Puoi fare una sintesi della vo­stra attività agonistica?
«Limitandomi alla stagione 2019, avviatissima, per le gare e tornei della Federazione italiana sbandieratori, unico gruppo albese, ab­biamo partecipato: il 9 mar­zo, a Ferrara, al “Torneo del­l’a­quila bianca”; il 23 mar­zo, a Faenza, al terzo “Trofeo delle maioliche”; il 30 marzo, ancora a Faenza, al torneo “Dulbecco”. Queste gare sono, semplificando, come se una squadra di calcio di serie C giocasse con una brava di serie A per cui citare un decimo posto su 25 non ha nessun significato senza la contestualizzazione ovvero la conoscenza del va­lore dei gruppi partecipanti. Per noi e per gli altri è importante il punteggio ottenuto che colloca in un livello tecnico ben preciso e che ti dà la taratura per i campionati italiani. Importante, per chi legge, è invece il risultato ottenuto per avere la visibilità ne­ces­sa­ria. Poi siamo stati: il 14 a­prile a Cerro Tanaro per il me­mo­rial “Don Giacomo Ac­cos­sa­to” (se­condo posto con la coppia Porta-Graziano e il singolo “un­der” se­conda fascia Tabti Saifed­din); il 27 aprile di nuovo a Faen­za per il “Torneo del pellegrino” (ottavo posto nella coppia); il 28 aprile ad A­sti per il quinto “Tor­neo dell’antica rotonda” (settimo po­sto nel singolo “under” seconda fascia per Tabti Saifeddin, quarto posto nel singolo per Ivan Porta, terzi nella coppia Porta-Graziano e secondi classificati nella categoria “musici”); il 26 maggio di nuovo ad Asti per il sesto torneo “C’era una volta” (piccola squadra, pri­mi classificati; coppia, secondi; singolo, se­con­do posto); il primo giugno a Grugliasco (singolo, terzo clas­sificato; coppia, primi; piccola squadra, quarto po­sto; musici, quarti; singolo “under”, terzo Tabti Saifeddin; l’8 giugno a Quattro Castella (Reggio Emi­lia) per il quinto “Torneo del Bia­nello” (coppia, quarti classificati); il 9 giugno a Cer­reto Guidi (Firenze) al ventiquattresimo trofeo “Isabella De medici” (terzi classificati sia con la piccola squadra che fra i musici). E ora guardiamo ai campionati italiani (“tenzone bronzea”) che si svolgeranno ad Ascoli Pi­ceno il 7 luglio con la partecipazione di quindici gruppi di tutta Italia, di cui i primi quattro l’anno prossimo sa­ranno am­mes­si alla “tenzone argentea”».

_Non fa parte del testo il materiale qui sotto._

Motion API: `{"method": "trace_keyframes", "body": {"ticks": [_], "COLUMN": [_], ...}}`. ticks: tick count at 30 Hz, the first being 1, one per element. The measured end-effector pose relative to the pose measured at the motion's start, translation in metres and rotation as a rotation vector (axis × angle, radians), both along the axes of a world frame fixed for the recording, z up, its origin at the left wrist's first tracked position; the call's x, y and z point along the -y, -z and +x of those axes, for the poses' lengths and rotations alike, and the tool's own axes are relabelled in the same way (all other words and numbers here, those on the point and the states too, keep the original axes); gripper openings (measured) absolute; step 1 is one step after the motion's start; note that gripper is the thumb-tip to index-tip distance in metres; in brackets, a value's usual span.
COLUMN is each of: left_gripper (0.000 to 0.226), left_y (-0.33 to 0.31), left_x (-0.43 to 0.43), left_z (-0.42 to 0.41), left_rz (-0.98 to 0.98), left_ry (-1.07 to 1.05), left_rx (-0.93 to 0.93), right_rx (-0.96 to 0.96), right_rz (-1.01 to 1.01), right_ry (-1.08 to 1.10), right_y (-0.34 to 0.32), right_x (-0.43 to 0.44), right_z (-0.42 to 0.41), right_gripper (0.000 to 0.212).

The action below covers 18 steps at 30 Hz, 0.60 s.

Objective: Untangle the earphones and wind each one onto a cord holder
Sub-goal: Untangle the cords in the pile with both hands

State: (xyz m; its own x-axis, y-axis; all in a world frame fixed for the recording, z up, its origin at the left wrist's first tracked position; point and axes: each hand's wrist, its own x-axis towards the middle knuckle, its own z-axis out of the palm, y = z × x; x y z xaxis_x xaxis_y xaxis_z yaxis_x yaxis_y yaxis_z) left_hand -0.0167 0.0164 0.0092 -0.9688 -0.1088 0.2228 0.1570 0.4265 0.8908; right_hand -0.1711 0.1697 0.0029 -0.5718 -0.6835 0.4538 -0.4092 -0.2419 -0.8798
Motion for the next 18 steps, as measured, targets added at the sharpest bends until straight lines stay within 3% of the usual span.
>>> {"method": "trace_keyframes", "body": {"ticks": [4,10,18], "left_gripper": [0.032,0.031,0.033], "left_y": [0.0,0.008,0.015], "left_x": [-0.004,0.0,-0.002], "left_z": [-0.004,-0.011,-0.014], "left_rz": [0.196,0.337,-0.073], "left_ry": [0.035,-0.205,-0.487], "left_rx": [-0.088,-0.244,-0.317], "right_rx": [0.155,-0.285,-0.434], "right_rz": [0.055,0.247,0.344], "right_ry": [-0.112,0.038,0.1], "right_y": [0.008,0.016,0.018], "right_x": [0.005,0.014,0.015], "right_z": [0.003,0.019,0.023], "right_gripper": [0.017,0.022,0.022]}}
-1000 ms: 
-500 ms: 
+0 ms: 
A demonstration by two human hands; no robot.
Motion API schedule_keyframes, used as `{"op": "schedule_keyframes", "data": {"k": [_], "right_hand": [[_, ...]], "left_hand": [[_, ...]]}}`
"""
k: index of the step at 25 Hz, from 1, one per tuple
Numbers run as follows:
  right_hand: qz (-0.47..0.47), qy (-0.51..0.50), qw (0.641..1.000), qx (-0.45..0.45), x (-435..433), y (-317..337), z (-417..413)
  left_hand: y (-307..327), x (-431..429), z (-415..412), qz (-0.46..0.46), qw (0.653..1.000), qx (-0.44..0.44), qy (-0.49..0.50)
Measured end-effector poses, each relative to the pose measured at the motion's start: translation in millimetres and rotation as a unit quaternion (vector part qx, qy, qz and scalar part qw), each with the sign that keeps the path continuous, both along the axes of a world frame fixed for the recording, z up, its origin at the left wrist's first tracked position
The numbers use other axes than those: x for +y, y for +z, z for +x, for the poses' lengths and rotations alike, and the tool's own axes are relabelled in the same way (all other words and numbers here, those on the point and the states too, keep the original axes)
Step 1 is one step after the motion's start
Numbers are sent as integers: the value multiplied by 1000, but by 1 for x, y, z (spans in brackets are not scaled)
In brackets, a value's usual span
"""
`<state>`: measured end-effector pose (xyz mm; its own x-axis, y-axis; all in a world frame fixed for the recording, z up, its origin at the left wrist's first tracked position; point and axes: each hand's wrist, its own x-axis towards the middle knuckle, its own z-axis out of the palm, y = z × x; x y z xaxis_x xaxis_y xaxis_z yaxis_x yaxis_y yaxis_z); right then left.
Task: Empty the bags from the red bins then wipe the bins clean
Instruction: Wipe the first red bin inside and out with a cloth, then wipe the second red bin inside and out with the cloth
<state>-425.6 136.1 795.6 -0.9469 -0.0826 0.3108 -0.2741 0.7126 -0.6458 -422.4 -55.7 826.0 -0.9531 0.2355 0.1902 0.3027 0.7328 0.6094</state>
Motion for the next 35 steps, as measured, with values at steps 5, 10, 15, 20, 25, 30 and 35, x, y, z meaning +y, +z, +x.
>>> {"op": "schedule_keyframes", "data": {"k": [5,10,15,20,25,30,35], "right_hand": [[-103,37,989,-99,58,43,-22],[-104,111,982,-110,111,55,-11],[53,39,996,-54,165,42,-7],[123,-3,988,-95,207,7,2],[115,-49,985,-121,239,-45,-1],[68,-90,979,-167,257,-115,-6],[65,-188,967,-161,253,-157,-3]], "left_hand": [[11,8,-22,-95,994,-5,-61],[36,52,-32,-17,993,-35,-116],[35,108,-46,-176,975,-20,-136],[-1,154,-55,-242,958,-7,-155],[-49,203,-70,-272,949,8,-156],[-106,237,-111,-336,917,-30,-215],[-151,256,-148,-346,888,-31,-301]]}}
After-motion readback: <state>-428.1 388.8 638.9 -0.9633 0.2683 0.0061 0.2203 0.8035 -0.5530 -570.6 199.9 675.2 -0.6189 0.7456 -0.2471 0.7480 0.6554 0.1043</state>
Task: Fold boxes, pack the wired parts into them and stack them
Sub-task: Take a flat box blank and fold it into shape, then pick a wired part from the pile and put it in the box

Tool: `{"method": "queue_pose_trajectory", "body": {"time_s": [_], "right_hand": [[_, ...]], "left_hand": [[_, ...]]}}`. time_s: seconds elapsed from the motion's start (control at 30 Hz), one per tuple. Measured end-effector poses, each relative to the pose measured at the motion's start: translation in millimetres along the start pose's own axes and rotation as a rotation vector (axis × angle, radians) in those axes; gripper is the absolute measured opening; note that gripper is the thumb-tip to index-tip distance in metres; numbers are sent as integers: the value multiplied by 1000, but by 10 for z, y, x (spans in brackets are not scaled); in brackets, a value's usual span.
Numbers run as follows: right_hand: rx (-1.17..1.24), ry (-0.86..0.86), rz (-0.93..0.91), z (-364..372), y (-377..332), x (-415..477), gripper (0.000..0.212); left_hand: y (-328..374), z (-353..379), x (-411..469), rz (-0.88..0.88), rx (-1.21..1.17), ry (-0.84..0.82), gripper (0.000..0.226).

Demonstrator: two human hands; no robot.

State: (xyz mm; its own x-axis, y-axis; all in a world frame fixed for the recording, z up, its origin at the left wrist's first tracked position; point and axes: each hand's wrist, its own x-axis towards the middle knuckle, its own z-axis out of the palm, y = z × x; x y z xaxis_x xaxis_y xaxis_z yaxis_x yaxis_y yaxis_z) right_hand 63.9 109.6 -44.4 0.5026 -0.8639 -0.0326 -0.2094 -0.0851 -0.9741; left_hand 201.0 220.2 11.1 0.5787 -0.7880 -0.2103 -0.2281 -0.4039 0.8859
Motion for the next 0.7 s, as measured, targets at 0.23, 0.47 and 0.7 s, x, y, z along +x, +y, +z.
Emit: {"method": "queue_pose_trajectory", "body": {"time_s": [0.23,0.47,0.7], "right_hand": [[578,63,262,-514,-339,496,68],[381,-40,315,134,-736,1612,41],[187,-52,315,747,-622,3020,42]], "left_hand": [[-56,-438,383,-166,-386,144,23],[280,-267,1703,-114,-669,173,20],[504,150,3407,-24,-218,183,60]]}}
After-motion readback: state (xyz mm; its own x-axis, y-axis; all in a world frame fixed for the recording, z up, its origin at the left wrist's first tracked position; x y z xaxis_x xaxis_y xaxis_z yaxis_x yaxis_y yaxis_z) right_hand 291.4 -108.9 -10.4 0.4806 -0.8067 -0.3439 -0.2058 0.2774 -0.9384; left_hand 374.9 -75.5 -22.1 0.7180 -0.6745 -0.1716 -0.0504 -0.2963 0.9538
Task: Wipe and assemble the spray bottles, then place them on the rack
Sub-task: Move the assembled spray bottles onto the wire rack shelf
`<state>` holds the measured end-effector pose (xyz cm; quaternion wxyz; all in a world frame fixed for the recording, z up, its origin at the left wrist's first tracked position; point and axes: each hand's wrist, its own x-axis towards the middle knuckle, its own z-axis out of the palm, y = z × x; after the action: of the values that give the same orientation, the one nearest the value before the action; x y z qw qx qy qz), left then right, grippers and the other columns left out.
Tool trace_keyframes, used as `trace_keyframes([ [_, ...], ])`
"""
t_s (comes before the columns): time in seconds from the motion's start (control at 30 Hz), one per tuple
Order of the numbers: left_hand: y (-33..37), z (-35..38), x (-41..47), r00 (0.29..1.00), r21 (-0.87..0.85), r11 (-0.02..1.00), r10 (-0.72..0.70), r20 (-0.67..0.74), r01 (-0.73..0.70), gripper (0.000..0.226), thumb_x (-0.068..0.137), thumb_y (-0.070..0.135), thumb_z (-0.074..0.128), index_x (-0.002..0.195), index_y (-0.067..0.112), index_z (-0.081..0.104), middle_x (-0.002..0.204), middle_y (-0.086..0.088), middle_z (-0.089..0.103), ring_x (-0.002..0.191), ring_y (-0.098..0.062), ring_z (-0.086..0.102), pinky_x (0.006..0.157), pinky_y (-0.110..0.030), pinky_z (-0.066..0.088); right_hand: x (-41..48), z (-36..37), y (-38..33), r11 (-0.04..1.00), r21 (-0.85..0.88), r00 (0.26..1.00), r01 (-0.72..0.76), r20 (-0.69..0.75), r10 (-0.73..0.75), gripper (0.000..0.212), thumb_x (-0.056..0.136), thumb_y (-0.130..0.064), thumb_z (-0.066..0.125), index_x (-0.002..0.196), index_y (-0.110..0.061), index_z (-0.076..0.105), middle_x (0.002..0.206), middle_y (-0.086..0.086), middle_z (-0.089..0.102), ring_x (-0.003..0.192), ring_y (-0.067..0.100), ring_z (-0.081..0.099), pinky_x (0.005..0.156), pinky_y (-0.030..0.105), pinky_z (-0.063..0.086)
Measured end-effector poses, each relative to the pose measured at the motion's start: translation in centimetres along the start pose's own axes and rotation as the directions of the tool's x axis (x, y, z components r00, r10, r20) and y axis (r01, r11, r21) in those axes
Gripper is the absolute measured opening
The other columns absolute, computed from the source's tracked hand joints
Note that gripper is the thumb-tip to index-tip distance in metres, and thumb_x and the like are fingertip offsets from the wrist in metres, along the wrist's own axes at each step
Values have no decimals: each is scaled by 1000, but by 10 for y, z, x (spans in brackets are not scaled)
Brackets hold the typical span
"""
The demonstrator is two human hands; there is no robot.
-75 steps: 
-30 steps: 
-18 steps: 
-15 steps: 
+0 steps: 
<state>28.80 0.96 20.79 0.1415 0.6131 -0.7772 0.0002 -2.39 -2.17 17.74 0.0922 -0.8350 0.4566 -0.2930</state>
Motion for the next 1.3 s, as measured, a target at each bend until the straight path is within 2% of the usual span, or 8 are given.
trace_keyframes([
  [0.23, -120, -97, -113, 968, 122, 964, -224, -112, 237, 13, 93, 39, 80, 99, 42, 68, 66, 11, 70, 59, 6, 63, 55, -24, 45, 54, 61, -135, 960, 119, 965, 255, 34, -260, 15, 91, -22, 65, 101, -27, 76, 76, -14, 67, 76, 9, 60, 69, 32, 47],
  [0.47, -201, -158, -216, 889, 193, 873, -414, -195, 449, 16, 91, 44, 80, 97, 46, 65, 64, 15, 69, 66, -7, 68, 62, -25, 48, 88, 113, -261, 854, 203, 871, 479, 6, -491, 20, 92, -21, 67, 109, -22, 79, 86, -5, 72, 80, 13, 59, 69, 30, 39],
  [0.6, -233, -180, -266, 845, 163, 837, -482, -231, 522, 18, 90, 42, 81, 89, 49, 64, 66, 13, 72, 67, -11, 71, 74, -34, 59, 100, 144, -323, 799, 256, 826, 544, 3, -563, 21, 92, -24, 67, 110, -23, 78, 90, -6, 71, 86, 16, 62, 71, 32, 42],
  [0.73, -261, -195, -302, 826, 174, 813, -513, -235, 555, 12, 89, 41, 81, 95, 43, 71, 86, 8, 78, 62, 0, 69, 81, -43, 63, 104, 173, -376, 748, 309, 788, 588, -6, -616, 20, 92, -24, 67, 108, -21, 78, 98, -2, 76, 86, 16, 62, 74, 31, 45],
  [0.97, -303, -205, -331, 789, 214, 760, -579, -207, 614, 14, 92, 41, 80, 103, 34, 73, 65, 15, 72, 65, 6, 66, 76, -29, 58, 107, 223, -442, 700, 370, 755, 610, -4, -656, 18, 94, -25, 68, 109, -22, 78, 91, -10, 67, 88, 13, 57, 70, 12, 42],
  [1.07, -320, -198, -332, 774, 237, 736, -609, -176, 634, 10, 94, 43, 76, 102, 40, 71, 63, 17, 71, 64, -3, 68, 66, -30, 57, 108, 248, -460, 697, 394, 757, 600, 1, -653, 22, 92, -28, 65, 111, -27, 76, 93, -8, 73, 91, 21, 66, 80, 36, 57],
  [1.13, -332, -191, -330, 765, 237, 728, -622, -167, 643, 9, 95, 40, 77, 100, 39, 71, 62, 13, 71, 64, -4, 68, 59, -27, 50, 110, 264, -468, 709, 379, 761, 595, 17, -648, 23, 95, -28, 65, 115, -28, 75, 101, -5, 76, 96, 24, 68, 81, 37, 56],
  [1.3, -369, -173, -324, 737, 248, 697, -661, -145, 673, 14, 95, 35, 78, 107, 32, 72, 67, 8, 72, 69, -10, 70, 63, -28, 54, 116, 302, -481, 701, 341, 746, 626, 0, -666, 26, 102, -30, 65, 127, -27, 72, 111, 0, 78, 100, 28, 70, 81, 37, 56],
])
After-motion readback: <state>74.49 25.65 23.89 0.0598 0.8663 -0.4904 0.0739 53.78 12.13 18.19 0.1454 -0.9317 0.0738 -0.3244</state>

Insomma, il cammino è ancora lungo, ma il frutto del lavoro di tanti comincia a farsi vedere…
«Siamo in Federazione sin dalla fon­dazione e siamo l’unico grup­po albese iscritto. Io ho ri­co­per­to, in passato, il ruolo di vicepresidente nazionale e ora faccio par­te della Commissione di­sci­pli­nare. Abbiamo due ra­gaz­ze in­serite nella segreteria federale, la quale si occupa del­la gestione dei dati nelle gare, e due giudici federali che hanno da poco passato l’e­same abilitativo. Stiamo se­guendo il progetto “Bambini” che ci vede impegnati nelle scuole elementari e medie sia per gli sbandieratori che per i musici e sta per essere avviato un corso di “chiar­ine” gestito da un maestro professionista. Inol­tre ab­biamo realizzato a Bra due cam­pionati italiani, nel 2011 e nel 2016, e un campionato re­gionale piemontese che ci hanno dato grandi soddisfazioni. Chissà che in un futuro non troppo lontano si possa realizzare qualcosa di im­portante anche ad Alba… Io but­to il sasso e… aspetto».